> _Work instruction_
Your job is to return every line of the listing holding the string "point".

-- Opening Marker --

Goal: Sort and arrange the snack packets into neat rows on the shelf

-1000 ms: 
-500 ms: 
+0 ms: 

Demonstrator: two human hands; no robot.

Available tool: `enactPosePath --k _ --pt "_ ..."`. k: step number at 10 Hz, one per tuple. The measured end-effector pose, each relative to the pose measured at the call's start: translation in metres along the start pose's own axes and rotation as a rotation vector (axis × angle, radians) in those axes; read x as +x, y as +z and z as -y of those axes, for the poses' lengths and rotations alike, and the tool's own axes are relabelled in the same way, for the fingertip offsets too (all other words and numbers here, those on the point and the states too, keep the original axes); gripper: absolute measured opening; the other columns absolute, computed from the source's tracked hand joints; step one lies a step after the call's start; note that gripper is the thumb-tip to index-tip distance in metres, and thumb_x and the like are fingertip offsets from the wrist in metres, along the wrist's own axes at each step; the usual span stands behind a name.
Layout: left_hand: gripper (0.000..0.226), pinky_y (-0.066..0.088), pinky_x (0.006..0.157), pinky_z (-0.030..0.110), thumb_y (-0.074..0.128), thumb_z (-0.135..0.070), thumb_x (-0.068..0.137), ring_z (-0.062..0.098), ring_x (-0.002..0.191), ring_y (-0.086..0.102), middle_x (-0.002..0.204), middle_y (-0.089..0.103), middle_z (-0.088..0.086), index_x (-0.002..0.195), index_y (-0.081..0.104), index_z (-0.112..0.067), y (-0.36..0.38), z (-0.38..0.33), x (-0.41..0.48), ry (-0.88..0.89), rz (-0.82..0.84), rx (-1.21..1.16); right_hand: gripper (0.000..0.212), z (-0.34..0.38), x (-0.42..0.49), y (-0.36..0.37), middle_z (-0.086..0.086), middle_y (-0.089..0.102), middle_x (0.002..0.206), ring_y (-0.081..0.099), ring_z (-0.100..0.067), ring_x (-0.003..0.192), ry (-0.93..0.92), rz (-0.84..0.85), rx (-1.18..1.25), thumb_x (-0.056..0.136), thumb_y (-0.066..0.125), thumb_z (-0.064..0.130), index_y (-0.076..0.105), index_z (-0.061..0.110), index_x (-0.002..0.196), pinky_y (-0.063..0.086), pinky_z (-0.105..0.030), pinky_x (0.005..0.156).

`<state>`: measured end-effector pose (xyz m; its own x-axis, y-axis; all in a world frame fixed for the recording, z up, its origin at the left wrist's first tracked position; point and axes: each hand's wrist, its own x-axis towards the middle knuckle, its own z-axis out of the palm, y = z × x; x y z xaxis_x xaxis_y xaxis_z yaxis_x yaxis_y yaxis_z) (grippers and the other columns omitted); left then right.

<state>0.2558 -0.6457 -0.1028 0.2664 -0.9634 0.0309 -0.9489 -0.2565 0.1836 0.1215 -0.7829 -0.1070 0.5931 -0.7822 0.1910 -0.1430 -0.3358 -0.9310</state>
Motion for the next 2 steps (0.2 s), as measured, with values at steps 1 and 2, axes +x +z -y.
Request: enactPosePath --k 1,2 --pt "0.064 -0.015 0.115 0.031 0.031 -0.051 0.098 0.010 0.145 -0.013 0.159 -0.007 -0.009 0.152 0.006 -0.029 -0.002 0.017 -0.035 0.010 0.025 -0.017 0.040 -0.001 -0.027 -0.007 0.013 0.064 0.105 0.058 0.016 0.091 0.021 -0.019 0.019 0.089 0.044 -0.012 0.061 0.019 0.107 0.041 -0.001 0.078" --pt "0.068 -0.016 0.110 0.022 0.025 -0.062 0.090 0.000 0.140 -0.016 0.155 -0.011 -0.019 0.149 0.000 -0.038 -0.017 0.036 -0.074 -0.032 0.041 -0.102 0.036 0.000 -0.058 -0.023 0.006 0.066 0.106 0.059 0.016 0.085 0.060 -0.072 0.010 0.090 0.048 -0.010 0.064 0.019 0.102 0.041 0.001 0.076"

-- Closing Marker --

> _Final answer_
Available tool: `enactPosePath --k _ --pt "_ ..."`. k: step number at 10 Hz, one per tuple. The measured end-effector pose, each relative to the pose measured at the call's start: translation in metres along the start pose's own axes and rotation as a rotation vector (axis × angle, radians) in those axes; read x as +x, y as +z and z as -y of those axes, for the poses' lengths and rotations alike, and the tool's own axes are relabelled in the same way, for the fingertip offsets too (all other words and numbers here, those on the point and the states too, keep the original axes); gripper: absolute measured opening; the other columns absolute, computed from the source's tracked hand joints; step one lies a step after the call's start; note that gripper is the thumb-tip to index-tip distance in metres, and thumb_x and the like are fingertip offsets from the wrist in metres, along the wrist's own axes at each step; the usual span stands behind a name.
`<state>`: measured end-effector pose (xyz m; its own x-axis, y-axis; all in a world frame fixed for the recording, z up, its origin at the left wrist's first tracked position; point and axes: each hand's wrist, its own x-axis towards the middle knuckle, its own z-axis out of the palm, y = z × x; x y z xaxis_x xaxis_y xaxis_z yaxis_x yaxis_y yaxis_z) (grippers and the other columns omitted); left then right.

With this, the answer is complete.